= Information shown =
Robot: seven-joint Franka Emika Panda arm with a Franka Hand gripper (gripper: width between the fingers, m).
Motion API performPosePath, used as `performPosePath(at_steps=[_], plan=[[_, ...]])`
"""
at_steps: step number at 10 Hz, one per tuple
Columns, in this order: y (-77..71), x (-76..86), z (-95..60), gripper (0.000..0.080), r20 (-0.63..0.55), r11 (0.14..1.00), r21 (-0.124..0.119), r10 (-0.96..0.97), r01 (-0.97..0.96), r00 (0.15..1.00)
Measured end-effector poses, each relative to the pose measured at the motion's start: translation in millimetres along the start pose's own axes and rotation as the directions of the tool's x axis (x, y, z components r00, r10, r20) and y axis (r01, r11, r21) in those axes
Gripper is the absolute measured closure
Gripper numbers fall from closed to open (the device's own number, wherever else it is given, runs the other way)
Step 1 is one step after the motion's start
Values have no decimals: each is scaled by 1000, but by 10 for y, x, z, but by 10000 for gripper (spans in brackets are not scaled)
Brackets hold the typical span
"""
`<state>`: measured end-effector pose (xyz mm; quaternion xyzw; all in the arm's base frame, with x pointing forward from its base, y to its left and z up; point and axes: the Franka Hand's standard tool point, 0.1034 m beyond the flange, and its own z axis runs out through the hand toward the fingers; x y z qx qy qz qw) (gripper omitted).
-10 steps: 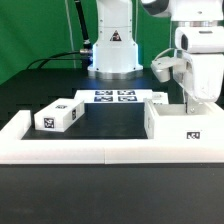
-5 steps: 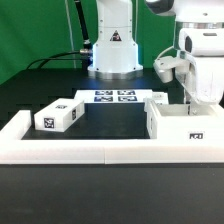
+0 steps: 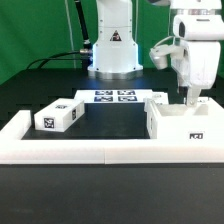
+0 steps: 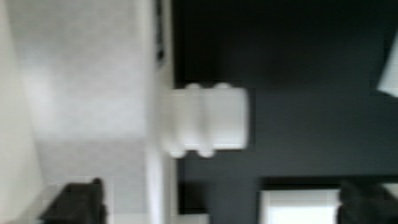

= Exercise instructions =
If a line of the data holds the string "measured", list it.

= Task output =
Measured end-effector poses, each relative to the pose measured at the motion's start: translation in millimetres along the start pose's own axes and rotation as the directions of the tool's x axis (x, y, z components r00, r10, r20) and y axis (r01, r11, r21) in those axes
Gripper is the absolute measured closure
`<state>`: measured end-effector pose (xyz mm; quaternion xyzw; all in the arm's base frame, with x pointing forward from its base, y to its left and z up; point and axes: the Franka Hand's standard tool point, 0.1034 m beyond the flange, and its own z axis runs out through the hand toward the fingers; x y z qx qy qz qw) (gripper omitted).

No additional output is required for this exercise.